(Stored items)

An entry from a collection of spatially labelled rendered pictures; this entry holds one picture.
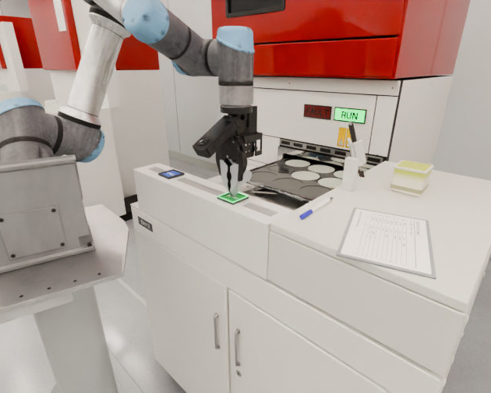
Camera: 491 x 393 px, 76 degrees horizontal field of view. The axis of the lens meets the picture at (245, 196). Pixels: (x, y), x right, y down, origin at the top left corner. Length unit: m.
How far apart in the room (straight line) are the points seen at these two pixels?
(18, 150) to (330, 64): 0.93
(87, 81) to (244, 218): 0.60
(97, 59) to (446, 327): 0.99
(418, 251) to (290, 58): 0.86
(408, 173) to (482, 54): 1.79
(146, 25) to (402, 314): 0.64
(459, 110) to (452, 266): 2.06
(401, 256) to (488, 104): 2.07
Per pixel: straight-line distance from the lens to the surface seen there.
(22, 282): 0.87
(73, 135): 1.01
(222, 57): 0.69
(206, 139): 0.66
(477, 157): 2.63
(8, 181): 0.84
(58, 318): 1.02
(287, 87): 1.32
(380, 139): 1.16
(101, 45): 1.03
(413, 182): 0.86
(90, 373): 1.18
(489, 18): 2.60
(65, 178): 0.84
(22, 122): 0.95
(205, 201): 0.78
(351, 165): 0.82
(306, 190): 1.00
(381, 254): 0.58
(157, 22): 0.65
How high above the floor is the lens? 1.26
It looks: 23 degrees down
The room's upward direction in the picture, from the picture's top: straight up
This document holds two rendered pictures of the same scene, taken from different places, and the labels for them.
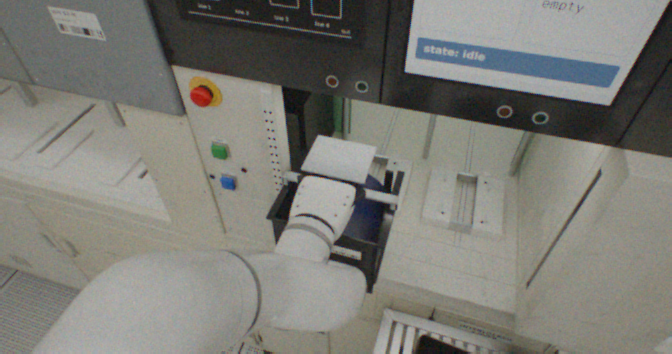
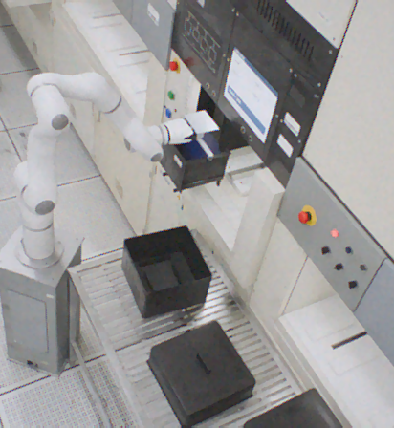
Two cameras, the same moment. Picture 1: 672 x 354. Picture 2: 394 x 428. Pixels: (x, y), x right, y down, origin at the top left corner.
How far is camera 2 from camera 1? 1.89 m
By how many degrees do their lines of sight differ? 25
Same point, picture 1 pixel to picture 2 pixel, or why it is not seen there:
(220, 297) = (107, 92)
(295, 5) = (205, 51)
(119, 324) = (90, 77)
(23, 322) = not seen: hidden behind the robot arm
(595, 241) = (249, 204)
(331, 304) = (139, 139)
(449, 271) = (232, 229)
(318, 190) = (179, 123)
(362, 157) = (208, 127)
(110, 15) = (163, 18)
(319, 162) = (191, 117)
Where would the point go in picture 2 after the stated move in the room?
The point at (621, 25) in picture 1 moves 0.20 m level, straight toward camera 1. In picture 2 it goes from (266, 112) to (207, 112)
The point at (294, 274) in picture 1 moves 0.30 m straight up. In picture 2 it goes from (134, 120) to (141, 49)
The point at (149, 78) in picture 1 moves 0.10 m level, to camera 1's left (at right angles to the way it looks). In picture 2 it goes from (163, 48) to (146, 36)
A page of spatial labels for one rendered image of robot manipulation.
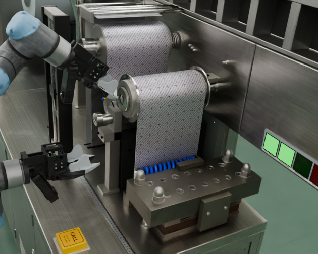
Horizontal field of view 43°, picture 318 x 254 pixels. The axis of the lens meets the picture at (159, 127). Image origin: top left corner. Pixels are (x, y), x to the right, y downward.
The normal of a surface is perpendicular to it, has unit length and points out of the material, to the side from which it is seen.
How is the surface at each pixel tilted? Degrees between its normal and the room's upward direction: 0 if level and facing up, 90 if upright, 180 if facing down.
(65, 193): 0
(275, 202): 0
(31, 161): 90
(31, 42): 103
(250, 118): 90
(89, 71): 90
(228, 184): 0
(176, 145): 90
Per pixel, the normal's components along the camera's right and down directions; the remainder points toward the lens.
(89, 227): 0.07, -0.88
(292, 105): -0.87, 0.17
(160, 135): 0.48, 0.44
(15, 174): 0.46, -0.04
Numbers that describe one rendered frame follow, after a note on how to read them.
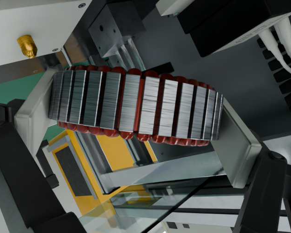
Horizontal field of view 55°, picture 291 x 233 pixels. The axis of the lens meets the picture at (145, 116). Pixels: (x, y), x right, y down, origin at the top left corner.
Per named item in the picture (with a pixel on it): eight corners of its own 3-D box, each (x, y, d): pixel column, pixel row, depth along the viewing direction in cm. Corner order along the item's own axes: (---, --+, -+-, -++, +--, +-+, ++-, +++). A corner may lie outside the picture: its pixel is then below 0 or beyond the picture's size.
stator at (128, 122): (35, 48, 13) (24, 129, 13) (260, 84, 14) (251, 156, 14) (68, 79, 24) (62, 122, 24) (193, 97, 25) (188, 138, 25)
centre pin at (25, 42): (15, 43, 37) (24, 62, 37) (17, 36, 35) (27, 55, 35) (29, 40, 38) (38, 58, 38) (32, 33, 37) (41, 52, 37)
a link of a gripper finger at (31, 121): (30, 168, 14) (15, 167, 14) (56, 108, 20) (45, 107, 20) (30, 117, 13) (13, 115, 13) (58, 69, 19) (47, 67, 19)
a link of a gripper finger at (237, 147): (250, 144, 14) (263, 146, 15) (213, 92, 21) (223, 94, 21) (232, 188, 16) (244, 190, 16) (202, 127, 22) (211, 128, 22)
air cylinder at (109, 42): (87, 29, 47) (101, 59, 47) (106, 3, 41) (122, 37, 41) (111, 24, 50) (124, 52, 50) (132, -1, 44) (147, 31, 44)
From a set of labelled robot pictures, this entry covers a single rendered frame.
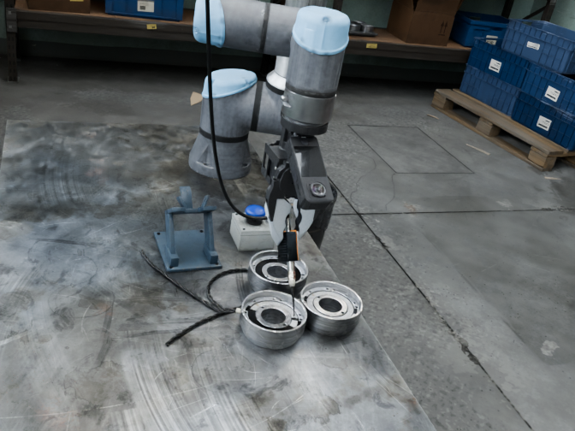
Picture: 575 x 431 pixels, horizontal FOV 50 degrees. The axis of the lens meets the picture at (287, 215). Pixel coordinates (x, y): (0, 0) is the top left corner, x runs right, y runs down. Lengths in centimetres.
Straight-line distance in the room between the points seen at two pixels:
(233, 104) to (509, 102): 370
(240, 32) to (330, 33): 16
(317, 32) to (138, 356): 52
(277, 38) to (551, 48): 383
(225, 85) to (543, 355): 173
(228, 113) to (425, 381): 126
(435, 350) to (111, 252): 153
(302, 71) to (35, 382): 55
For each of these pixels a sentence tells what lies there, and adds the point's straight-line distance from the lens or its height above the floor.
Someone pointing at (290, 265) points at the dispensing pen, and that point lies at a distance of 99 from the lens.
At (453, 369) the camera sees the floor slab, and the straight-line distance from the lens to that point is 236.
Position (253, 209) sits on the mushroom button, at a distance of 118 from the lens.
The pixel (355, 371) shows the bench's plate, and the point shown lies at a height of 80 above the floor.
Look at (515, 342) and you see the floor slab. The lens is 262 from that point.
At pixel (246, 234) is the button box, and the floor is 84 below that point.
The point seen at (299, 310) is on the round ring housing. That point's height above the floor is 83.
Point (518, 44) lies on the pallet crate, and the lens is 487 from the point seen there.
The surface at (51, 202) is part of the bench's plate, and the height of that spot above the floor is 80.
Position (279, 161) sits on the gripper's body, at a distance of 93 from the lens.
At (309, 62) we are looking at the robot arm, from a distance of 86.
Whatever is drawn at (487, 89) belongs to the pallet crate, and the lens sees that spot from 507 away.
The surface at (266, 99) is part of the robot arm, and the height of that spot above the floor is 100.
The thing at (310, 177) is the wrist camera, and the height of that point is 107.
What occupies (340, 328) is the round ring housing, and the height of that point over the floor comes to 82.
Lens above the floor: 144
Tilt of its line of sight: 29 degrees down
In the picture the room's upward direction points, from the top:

TASK INSTRUCTIONS:
Word for word, give again the lines from the first entry to the line with "Camera: 491 x", inclusive. Exclude the pictures.

ANSWER TO THIS PROBLEM:
An entry from a collection of spatially labelled rendered pictures; this entry holds one picture.
Camera: 491 x 393 px, 76 degrees horizontal field of view. The axis of the lens meets the picture at (245, 196). Pixels: (x, y), x right, y down, origin at the top left corner. Length unit: m.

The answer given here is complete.